Hand in hand with this appreciation of these seasonal gifts is a special appreciation of how abundant and beautiful our little corner of the world is. For generations, the Mi’kmaq, the Acadians, the Gaels, Black and White Loyalists, the Dutch, and the many others that have come and stayed, attest to our great fortune.

The cucumber beetle can present a real challenge in the garden.

For many people this is the most beautiful time of the year, the seedlings are ready to plant, the roses are blooming, and the wildflowers are making their show. Gardening is often a way to really feel personally connected to this spectacle of growth and development; the unfolding of the blossom, the forming of apple, and the natural and ancient practice of gathering our foods for the table.

The beauty of gardening is that, although we often have this interest and love passed down in homes as children, the wonder and satisfaction is there for anyone to pick up. It is as easy as keeping a planter on the deck, or a flower by the step. Gardening may not be for everyone, but the many benefits of gardening make it a very good candidate for a hobby. After all, what pursuits provide you exercise, an outlet for artistic expression, reduce grocery bills, provide far healthier and tastier foods than you can buy, and a profound sense of satisfaction?

There was a time when just about every home had a garden, and even the hospital maintained a garden to provide food for its patients. Our dependence on earned income and two-income homes has changed the way we spend our time and resources, but there are so many factors that have brought our attentions back to the garden.

While the practice of gardening nearly skipped a generation, young families are returning to simpler ways. I have talked to many people who have put in their first garden over the last couple of years. They recount their parents’ practices, and what their parents recall from their own childhood.We have a tremendous resource of knowledge in our communities from those who grew up with a garden as an important household contributor.

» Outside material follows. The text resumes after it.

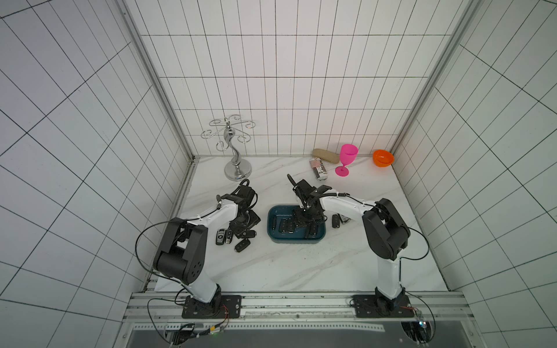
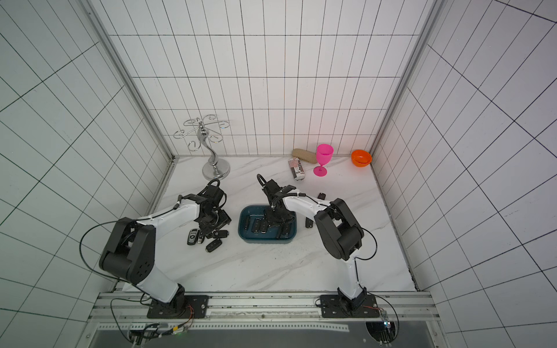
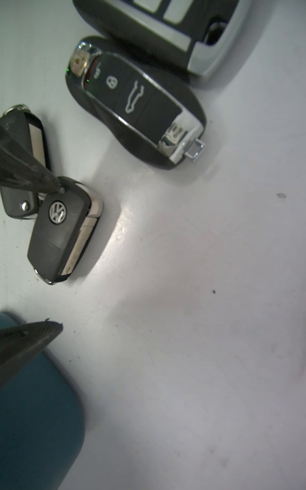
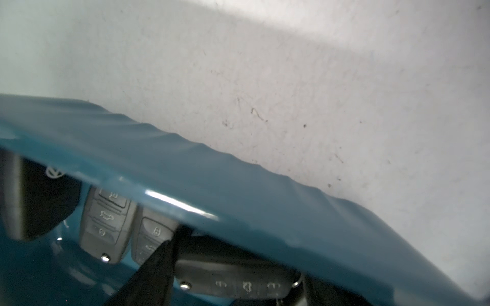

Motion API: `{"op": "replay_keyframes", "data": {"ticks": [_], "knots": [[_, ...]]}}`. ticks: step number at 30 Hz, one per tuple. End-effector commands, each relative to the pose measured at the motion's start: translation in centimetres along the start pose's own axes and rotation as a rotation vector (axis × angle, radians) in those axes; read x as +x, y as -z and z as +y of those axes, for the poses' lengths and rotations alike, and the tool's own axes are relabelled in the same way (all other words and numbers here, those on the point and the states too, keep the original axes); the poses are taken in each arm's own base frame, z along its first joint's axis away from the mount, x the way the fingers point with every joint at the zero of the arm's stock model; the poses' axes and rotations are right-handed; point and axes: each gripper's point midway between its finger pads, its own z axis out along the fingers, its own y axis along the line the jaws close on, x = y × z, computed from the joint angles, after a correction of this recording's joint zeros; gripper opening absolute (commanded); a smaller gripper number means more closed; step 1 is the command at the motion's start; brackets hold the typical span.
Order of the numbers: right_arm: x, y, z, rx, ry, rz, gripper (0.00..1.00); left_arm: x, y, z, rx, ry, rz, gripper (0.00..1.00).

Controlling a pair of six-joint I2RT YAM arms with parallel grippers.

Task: Place the car key into the storage box
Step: Place the car key in the storage box.

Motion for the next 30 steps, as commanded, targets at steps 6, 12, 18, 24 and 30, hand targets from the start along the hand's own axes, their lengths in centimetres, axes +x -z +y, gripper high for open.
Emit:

People cherish the stories of their mother’s favourite peony, or the cosmos seeds that their father shared widely across the county. Gardening is a part of our culture.

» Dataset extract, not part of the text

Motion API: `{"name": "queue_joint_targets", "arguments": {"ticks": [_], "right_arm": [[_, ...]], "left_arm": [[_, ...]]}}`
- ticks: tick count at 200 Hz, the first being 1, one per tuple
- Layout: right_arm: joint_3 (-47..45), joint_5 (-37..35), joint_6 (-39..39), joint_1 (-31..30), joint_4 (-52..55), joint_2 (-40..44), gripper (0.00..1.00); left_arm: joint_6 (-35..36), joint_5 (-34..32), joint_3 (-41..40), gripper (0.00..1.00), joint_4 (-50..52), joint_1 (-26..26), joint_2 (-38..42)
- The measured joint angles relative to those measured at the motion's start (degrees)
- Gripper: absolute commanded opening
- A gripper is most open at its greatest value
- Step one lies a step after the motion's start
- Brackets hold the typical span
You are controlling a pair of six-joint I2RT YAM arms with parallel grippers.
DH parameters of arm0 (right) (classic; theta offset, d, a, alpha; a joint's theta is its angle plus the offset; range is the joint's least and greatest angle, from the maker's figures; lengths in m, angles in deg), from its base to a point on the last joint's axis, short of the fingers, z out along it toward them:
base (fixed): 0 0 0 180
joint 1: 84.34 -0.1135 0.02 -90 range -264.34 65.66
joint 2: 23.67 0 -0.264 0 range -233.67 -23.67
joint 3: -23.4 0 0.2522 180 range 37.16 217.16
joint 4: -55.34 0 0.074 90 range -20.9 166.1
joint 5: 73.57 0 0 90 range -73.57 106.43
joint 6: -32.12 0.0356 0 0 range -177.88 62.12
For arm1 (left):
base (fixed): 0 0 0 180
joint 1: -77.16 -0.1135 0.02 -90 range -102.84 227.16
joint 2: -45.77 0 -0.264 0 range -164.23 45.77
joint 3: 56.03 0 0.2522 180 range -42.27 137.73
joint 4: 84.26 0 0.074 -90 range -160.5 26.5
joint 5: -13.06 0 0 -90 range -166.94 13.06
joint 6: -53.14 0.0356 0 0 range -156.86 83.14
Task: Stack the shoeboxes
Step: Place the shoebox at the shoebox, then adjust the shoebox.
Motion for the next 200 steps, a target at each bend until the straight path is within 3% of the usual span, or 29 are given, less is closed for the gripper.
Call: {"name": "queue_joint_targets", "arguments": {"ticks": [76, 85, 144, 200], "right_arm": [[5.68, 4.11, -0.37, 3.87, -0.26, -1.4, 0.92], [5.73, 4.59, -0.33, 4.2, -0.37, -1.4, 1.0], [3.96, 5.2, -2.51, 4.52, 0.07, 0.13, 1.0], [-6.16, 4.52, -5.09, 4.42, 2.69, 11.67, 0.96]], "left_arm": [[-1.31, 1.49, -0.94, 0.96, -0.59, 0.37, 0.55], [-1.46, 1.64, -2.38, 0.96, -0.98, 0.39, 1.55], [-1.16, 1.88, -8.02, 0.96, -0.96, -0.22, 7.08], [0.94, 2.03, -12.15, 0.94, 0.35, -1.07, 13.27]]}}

My passion is that we seed a new generation with the joys and values of our gardening culture, for their well-being, and for the good of our communities and the wider world. We will benefit from having food in our own yards and communities, and not relying on truck fuel to bring it all to us.

Gardening News

2022 is a great year to dip your toe into gardening. This is ‘Canada’s Year of the Garden’. ‘Garden Day’ was celebrated on June 18, and Cape Breton’s Chapter of the Nova Scotia Association of Garden Clubs (NSAGC) hosted a day of garden talks and activities in Sydney. The NSAGC has a useful website for the gardener, an annual convention, and a Facebook Page where gardeners can post questions, and brag about garden successes.

The Inverness Garden Club, a NSAGC Member, celebrates its 20th anniversary this year. Formed as a way for gardeners to connect, they have raised the fund-raising bar to a new level, and their baskets and barrels really put a polish on the Inverness streets.

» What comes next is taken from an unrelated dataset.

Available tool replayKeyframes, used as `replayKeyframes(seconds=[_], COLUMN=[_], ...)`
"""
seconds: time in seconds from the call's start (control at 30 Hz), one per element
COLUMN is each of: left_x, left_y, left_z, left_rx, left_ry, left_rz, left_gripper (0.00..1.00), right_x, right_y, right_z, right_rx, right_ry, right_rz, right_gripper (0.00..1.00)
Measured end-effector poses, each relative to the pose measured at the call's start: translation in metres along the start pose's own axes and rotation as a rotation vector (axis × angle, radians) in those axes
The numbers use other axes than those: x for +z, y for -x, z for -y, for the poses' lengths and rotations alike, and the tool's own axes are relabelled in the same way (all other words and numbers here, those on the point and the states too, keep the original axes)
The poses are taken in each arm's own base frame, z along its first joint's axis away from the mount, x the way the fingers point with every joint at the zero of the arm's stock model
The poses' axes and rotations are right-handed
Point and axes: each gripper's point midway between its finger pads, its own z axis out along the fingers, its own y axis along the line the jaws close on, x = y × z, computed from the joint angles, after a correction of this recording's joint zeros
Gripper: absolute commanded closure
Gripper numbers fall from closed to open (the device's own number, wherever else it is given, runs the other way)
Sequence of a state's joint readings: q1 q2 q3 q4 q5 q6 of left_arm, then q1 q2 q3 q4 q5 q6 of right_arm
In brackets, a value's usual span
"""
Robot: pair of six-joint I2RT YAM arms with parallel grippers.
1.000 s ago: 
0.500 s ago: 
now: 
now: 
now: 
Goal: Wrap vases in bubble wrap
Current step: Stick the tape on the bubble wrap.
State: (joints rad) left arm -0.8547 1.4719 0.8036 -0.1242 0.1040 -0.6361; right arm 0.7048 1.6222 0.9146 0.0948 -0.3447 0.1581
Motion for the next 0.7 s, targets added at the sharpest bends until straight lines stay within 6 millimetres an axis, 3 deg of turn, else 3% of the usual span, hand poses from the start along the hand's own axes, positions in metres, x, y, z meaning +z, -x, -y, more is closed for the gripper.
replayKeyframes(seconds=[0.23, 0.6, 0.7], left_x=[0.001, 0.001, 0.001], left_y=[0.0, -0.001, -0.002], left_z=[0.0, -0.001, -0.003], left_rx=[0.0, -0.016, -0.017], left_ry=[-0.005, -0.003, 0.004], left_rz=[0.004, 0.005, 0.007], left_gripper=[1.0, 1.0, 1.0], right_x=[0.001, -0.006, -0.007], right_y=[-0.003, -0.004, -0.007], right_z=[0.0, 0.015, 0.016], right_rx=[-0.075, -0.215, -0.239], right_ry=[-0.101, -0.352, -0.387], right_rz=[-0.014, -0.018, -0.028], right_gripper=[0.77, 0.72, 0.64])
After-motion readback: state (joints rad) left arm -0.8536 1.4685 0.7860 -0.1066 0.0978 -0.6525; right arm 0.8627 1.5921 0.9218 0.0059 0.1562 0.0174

The Inverness Garden Club hosts great events, and this year featured talks by our County’s own Jamie Ellison and Beth Cameron. Jamie spoke on “Gardening for Acidic Soils”, the subject of his new book, and Beth shared her extensive knowledge of growing succulents.

Veteran and new gardeners may be shocked this year with with the great numbers of cucumber beetles. These cheerful looking yellow and black striped beetles have been decimating people’s cucumbers, zucchinis, squash and pumpkin plants in short order. The beetles will reappear each year, so it is best not to let them get established. They suck the juices from the plants, but worse, they can carry a disease that will cause the whole plant to wilt and die.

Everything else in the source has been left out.